• Didier Ernotte

Battle of the Coffees: George Clooney vs. Al Pacino

https://youtu.be/_ZILy1qRZTU Coffee with Al Pacino

https://youtu.be/DfyeXrdZZ1o Nespresso, “What Else” with George Clooney




When two heavyweights of the movie industry put their charisma on the line to

support a famous coffee brand, what will happen? Who will win?


Well... The suspense is short lived... The battle is one sided. Nespresso “What

else” is known worldwide while the Al Pacino coffee ad remains murky.

Why? Who is guilty? Who will win the award for the worst coffee ad?


The acting? No...The two stars are equally talented and perfectly play their

parts. The directing? No... The ambiance, the graphics, the colors are all great while

still totally different.


And the winner is .... The screenwriter.


Al Pacino tries his best to share a moment of his life around a coffee and explain

why coffee has been so important throughout his life. With all his talent, he

makes us live a bit of emotion: the black and white pictures are gorgeous, the

dialogue is beautiful. Yet, it doesn’t engage us, the emotional level is low (and

would have been zero without Pacino). The reason is simple: no conflict, no

experience, nothing really happens, there is no engaging story. It’s just some

beautiful lines, but it’s not enough, even with a wonderful actor like Pacino.


Now the masterpiece...


Nespresso’s "What else" ad is just perfect.


From the beginning, we see Clooney, who is listening to two gorgeous girls making comments about a cup of coffee, but Clooney thinks that the compliments are all about him... It’s the inciting incident.

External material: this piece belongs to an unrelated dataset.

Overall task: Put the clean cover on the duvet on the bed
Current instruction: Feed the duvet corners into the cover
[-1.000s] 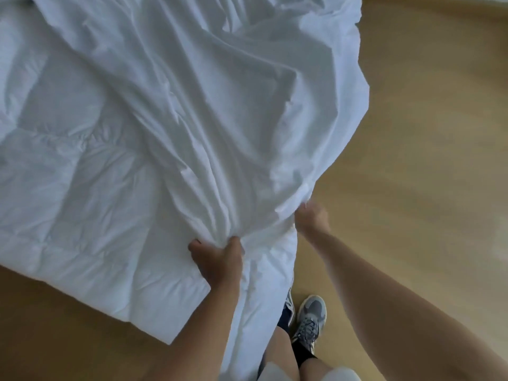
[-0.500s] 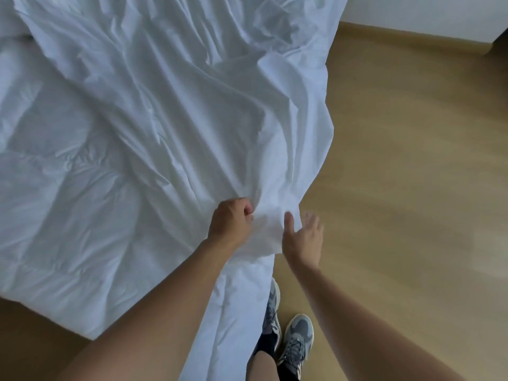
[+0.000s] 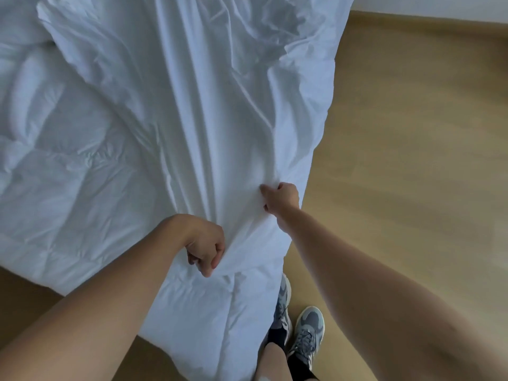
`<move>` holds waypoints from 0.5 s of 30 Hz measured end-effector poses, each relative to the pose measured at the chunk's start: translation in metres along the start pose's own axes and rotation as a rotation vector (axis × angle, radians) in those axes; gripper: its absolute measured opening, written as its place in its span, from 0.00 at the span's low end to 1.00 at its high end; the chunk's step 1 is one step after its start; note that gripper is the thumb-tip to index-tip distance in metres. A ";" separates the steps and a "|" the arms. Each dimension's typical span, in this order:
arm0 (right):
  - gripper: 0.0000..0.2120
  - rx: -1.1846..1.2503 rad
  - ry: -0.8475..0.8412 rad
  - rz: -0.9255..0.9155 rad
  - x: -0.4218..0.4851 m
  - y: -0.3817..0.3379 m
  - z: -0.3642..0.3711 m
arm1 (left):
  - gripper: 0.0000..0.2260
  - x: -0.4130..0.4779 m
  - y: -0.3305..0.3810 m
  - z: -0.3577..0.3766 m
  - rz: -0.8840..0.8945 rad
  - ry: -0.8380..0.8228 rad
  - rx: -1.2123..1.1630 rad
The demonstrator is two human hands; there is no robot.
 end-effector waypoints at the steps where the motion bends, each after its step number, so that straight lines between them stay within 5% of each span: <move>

After a few seconds, the audience (us) easily understands the confusion. It’s the start of a diffuse dramatic irony. This storytelling mechanism puts us a step ahead of the protagonist of the story (Clooney). The audience is told something that the protagonist doesn’t know. We get to realize it in a subtle way, a diffuse way. The screenwriter doesn’t say that the comments are about the coffee in a formal and very clear way. He makes us guess. That’s why it's a diffuse dramatic irony and not a set up dramatic irony.


The result is immediate. We start to live a conflict... We are uneasy seeing Clooney a bit full of himself making that mistake. It’s funny AND provides conflict. It’s both at the same time: we laugh in advance, waiting for the moment when Clooney will understand his confusion and we are also a bit uneasy, sad for him. We are wondering: “How is he going to react? How would we react in the same situation?” We are with him. It’s a subtle form of conflict, but still a conflict. Finally, Clooney clues in to what’s happening and steps forward to the ladies to be sure they are talking about Nespresso.


Then as the curtain falls, the resolution comes: Nespresso, What else? A moment of pure genius.